--- What needs to be done ---
Only the number is wanted: how many lines below include "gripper"?

--- Source material ---
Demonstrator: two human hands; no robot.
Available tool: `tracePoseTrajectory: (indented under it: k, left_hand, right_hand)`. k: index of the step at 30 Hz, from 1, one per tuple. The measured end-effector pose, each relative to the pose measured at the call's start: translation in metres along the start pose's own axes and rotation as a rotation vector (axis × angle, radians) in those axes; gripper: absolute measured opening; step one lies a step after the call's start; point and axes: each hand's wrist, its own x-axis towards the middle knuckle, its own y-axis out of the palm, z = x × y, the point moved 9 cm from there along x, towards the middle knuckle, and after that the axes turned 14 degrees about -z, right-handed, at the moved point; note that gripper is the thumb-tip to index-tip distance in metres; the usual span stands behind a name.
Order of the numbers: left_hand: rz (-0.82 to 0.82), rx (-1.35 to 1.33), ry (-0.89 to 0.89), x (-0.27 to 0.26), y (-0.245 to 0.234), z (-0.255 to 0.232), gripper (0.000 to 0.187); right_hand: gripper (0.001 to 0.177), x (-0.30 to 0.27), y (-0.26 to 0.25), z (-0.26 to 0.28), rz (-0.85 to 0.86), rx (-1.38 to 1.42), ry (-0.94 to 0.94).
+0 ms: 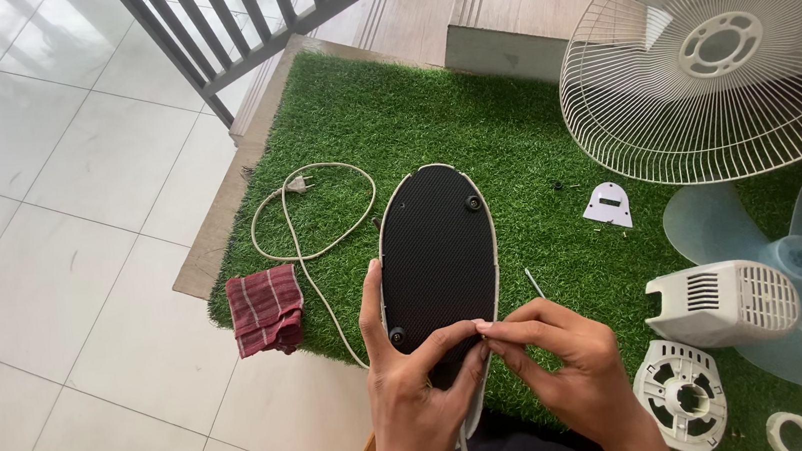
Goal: The person assembles a fan base by inserting screws and tightening them with a screwdriver. They attach a white plastic cover to the base and secure it with additional screws.
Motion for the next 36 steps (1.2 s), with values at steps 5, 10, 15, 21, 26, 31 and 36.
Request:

--- Problem solution ---
2